ZURICH (Reuters) - Swiss private bank Julius Baer saw its assets under management swell 6 percent in the first four months of 2017 to 356 billion Swiss francs ($365.3 billion), echoing strong starts to the year by larger rivals UBS and Credit Suisse.
But higher-than-expected costs and only modest gains in profitability took some of the shine off the numbers.
After making a string of acquisitions in recent years, Baer focused in 2016 on recruiting new private bankers to attract new clients.
With a typical lag of around 18 months for a new banker to break even, Baer said this hiring was now paying dividends with net new money inflows in the middle of its 4-6 percent target range in the first four months of 2017. Net new money is a closely watched indicator of future earnings in private banking.
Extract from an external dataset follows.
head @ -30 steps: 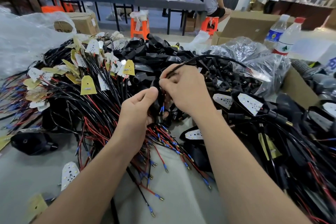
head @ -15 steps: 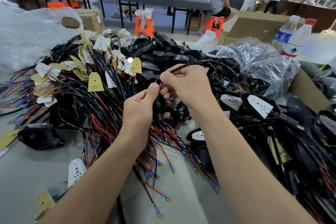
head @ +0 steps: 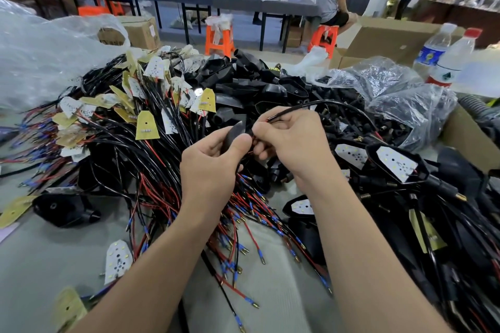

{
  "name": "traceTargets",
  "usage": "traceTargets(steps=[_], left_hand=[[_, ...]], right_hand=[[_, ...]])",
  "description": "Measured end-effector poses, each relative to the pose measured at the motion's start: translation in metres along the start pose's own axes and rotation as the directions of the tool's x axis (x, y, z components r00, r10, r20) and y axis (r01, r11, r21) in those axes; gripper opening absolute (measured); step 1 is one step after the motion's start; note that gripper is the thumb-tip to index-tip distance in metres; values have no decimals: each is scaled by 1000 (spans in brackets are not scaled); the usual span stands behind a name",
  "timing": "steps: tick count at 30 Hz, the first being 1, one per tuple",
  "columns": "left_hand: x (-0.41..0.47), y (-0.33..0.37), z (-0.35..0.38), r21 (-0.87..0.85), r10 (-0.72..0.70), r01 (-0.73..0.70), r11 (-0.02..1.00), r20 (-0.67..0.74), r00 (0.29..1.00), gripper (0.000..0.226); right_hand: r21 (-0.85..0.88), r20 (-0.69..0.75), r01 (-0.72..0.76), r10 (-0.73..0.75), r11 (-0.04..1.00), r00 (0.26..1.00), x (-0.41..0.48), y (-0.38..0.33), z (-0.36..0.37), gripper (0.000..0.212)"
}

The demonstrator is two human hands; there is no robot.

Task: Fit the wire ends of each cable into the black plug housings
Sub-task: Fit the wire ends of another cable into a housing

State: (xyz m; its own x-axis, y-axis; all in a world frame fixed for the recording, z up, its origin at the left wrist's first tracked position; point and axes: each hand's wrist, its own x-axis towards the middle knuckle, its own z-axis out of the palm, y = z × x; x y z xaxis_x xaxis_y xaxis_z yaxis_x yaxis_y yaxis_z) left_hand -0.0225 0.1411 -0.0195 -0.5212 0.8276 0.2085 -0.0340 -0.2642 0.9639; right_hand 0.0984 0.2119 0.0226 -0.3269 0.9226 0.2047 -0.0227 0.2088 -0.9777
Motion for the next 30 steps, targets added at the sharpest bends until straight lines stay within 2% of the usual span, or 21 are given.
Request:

“We welcome Baer’s promising NNA (net new asset) dynamic as the guided acceleration in NNA is a significant pillar of our investment case and the reason why the shares could re-rate from their current levels,” Baader Helvea analyst Tomasz Grzelak, who rates the stock “buy”, wrote in a note.
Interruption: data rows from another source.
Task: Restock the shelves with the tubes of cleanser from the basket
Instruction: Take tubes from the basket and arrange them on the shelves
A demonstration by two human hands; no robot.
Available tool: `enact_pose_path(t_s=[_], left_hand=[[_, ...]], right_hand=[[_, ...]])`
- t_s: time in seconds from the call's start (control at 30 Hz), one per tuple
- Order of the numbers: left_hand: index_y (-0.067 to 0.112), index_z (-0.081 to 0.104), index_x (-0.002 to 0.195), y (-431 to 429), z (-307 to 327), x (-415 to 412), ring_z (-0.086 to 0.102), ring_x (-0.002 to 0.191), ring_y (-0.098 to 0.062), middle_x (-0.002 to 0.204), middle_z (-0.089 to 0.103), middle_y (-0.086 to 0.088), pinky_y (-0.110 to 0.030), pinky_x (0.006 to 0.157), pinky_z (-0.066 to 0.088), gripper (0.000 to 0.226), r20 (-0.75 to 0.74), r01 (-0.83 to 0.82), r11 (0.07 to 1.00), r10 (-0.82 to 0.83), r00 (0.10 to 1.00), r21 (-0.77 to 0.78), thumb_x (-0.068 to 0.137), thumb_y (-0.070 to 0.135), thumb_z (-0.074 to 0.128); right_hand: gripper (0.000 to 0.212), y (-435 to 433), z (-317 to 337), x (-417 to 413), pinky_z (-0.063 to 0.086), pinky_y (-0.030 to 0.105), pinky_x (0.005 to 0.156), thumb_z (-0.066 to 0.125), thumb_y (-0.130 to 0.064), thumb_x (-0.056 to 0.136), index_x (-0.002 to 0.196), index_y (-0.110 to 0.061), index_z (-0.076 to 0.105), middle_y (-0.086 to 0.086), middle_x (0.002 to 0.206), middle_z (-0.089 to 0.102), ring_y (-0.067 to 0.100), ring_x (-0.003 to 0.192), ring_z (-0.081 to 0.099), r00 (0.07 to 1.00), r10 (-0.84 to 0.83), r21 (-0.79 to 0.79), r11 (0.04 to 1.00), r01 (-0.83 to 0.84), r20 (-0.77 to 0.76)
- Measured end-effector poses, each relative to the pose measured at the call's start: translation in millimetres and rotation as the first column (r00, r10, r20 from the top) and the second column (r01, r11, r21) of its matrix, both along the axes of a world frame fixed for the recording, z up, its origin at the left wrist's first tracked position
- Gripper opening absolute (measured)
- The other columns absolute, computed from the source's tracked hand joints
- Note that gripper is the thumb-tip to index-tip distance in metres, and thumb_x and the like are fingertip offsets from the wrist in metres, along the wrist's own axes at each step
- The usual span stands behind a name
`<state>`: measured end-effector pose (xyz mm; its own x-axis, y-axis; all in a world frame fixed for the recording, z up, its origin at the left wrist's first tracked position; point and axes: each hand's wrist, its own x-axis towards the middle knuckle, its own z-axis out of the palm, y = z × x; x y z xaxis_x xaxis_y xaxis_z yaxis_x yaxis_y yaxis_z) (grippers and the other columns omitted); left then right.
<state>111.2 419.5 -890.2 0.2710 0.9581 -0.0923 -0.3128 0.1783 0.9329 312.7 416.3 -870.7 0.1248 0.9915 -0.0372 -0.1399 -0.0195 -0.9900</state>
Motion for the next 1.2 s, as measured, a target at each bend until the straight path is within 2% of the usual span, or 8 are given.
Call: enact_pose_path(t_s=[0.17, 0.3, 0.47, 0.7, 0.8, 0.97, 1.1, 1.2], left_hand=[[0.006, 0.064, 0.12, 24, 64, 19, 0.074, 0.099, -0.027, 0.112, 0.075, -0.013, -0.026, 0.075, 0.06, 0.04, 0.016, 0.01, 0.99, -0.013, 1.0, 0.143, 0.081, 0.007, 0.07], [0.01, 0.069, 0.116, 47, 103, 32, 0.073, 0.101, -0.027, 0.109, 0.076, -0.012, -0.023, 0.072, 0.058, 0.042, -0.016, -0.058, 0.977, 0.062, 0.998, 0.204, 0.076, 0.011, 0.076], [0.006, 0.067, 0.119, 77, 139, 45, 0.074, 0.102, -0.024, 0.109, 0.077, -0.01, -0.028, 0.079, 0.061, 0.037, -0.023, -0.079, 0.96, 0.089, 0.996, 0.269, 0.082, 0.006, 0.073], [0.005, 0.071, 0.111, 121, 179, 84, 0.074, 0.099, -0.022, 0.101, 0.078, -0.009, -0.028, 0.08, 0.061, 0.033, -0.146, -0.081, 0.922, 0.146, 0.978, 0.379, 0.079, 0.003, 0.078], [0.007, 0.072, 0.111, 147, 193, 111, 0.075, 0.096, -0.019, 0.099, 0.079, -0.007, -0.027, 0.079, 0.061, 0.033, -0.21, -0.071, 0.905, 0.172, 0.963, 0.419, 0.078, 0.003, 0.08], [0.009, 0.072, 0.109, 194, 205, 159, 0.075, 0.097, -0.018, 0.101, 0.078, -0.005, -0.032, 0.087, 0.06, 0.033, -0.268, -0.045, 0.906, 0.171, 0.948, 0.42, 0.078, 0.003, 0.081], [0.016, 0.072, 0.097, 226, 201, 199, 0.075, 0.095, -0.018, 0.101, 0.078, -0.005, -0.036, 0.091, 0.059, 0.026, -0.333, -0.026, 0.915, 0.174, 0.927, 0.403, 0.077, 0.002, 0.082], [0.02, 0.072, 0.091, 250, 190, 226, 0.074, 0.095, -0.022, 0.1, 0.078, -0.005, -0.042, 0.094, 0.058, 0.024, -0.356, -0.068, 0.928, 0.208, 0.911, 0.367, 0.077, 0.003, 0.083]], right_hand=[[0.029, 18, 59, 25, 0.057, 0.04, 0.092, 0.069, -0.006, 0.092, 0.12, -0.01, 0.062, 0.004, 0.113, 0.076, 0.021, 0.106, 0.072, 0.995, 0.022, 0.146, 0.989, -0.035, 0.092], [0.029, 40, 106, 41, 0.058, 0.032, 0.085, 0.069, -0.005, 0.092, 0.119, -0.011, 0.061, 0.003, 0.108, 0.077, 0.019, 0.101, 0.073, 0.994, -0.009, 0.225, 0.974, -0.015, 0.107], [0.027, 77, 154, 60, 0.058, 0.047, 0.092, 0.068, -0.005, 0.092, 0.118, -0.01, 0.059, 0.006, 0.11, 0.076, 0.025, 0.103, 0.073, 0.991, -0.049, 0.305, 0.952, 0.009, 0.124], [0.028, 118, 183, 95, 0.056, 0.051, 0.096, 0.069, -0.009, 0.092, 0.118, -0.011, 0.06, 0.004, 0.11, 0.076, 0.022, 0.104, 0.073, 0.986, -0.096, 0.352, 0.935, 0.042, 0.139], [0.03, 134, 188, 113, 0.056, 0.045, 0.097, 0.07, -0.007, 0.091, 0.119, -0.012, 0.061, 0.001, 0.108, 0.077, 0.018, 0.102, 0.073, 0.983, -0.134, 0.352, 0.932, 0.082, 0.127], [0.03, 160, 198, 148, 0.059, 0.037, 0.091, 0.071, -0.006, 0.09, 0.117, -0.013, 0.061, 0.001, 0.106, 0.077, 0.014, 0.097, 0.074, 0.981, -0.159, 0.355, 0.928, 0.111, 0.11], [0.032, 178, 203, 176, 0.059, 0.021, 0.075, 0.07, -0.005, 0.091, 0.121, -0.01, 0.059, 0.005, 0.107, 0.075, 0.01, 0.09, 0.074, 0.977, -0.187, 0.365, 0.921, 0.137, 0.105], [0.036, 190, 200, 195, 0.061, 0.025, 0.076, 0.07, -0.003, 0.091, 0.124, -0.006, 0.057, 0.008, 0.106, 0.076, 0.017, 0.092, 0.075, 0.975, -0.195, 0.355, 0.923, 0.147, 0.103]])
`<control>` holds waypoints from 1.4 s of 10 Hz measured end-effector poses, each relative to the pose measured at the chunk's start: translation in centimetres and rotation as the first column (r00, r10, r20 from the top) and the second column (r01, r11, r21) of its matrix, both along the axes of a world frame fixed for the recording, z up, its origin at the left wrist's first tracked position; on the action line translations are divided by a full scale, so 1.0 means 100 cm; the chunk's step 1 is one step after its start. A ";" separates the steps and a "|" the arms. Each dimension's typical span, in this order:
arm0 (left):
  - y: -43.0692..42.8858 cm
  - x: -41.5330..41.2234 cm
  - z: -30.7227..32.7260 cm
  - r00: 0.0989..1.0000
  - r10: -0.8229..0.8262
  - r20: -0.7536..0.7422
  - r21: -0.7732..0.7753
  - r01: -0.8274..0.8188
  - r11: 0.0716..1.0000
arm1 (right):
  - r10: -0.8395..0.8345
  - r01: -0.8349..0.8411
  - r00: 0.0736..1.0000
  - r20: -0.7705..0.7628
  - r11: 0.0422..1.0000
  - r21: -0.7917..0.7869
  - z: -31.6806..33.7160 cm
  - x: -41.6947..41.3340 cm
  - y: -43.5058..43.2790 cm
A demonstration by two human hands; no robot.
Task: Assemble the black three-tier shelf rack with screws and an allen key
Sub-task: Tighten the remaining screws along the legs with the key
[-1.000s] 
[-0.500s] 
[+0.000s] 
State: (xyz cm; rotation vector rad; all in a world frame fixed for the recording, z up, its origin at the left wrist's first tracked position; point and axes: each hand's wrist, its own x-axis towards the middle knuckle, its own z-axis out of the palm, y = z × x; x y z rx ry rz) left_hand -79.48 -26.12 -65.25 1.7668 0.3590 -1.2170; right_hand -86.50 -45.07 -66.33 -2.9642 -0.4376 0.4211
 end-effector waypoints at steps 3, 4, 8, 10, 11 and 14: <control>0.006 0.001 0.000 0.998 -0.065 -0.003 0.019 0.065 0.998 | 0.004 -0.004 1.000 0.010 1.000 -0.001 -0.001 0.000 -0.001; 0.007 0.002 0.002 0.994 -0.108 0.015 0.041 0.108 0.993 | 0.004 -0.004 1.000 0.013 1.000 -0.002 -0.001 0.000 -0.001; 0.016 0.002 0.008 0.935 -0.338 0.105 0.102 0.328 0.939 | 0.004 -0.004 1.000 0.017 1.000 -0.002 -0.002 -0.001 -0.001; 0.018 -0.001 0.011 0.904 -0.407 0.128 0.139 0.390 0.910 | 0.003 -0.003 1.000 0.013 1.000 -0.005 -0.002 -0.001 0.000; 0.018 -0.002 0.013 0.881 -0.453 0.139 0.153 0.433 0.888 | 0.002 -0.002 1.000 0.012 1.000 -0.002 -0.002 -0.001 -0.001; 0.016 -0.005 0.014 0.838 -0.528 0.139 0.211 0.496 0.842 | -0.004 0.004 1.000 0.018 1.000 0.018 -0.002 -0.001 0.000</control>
Shares were flat in early trading, while the European banking sector index dipped 0.3 percent.
Baer, Switzerland’s third-biggest private bank, said in an interim management statement on Monday asset growth was also helped by market performance, although this was partly offset by the weaker U.S. dollar against the Swiss franc.
The new client money followed bumper starts to the year at Swiss rivals UBS and Credit Suisse.
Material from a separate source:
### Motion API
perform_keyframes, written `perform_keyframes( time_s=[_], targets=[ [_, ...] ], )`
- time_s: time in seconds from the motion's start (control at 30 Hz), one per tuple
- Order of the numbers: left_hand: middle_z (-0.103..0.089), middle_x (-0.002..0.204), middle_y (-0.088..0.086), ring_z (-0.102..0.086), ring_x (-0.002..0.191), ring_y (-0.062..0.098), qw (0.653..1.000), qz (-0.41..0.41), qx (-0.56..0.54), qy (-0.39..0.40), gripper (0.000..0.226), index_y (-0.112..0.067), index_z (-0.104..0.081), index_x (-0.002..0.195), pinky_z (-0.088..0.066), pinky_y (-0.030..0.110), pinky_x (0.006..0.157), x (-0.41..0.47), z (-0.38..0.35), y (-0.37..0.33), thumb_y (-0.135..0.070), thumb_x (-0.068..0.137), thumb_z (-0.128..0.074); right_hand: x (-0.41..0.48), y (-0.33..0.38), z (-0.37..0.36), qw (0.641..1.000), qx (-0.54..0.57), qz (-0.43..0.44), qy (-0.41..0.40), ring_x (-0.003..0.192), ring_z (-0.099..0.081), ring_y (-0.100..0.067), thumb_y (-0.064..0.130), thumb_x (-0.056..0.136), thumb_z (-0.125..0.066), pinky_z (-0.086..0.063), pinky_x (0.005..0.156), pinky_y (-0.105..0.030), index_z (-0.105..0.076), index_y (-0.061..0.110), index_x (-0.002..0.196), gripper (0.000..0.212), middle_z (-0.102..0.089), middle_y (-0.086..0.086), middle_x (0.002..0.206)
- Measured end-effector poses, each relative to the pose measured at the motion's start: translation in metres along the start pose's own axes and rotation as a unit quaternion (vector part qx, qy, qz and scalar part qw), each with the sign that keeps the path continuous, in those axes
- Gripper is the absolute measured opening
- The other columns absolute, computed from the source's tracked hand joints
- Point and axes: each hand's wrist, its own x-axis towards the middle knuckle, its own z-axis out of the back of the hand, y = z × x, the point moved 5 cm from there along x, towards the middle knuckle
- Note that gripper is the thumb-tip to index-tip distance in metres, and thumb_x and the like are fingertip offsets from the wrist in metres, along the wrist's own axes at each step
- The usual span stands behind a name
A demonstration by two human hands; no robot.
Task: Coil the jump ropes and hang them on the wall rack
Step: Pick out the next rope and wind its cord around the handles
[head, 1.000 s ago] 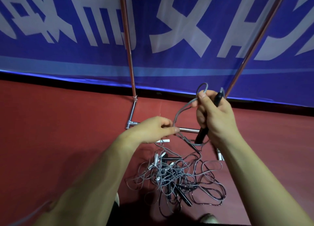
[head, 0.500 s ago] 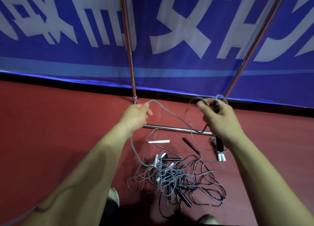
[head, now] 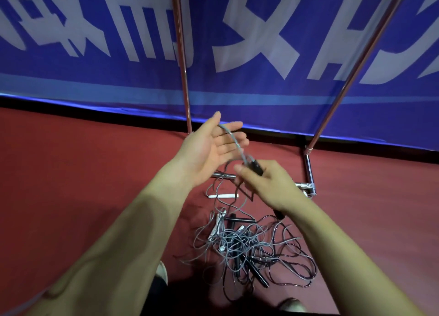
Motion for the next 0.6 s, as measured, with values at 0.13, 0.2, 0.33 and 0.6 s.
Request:
perform_keyframes(
  time_s=[0.13, 0.2, 0.33, 0.6],
  targets=[
    [-0.075, 0.088, 0.015, -0.073, 0.090, 0.029, 0.975, -0.083, 0.188, -0.088, 0.030, -0.007, -0.075, 0.093, -0.060, 0.037, 0.082, 0.000, 0.019, -0.012, -0.018, 0.100, -0.048, 0.003, 0.006, 0.024, 0.986, 0.138, -0.009, -0.096, 0.040, -0.032, -0.009, 0.035, 0.103, -0.053, -0.027, 0.042, -0.020, -0.059, 0.018, 0.066, 0.041, -0.044, 0.004, 0.049],
    [-0.075, 0.087, 0.013, -0.071, 0.086, 0.024, 0.945, -0.051, 0.319, -0.055, 0.023, -0.014, -0.073, 0.091, -0.060, 0.035, 0.077, 0.001, 0.022, -0.004, -0.006, 0.094, -0.052, 0.001, 0.012, 0.029, 0.974, 0.202, -0.008, -0.103, 0.041, -0.029, -0.013, 0.035, 0.104, -0.050, -0.022, 0.044, -0.023, -0.058, 0.020, 0.067, 0.041, -0.042, 0.001, 0.051],
    [-0.073, 0.118, -0.002, -0.067, 0.105, 0.015, 0.798, 0.093, 0.583, 0.121, 0.037, -0.031, -0.068, 0.120, -0.052, 0.032, 0.090, 0.003, 0.028, 0.052, -0.025, 0.084, -0.073, -0.003, 0.024, 0.036, 0.954, 0.277, 0.007, -0.112, 0.041, -0.027, -0.013, 0.033, 0.105, -0.047, -0.022, 0.044, -0.022, -0.057, 0.022, 0.067, 0.040, -0.040, 0.000, 0.053],
    [-0.074, 0.084, -0.002, -0.073, 0.082, 0.021, 0.775, 0.035, 0.629, 0.037, 0.023, -0.024, -0.070, 0.088, -0.059, 0.038, 0.083, 0.011, 0.032, 0.050, -0.027, 0.102, -0.051, -0.011, 0.023, 0.043, 0.989, 0.078, 0.073, -0.098, 0.051, -0.034, -0.011, 0.024, 0.092, -0.071, -0.030, 0.050, -0.023, -0.067, 0.019, 0.101, 0.010, -0.039, 0.002, 0.057]
  ],
)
The first three months of the year are considered a crucial window for private banks to make a chunk of their earnings, with millionaire and billionaire clients rebalancing their holdings and relatively few holiday breaks.
Baer said its gross margin rose by 2 basis points to close to 90 basis points “driven mainly by broadly equal improvements in the client-activity-driven and asset-based components of net commission and fee income”.
At 71 percent Baer’s cost/income ratio was outside its 64-68 percent medium-term target range, although the bank said it expects this to normalize close to the upper end of the range in 2017 and into the range in 2018.
Bank Vontobel analyst Andreas Venditti said these two performance measures lagged market expectations.
“While assets under management are slightly higher than expected thanks to net new money and market performance, gross margin and cost/income ratio are weaker than estimated,” Venditti, who rates the stock “hold”, wrote.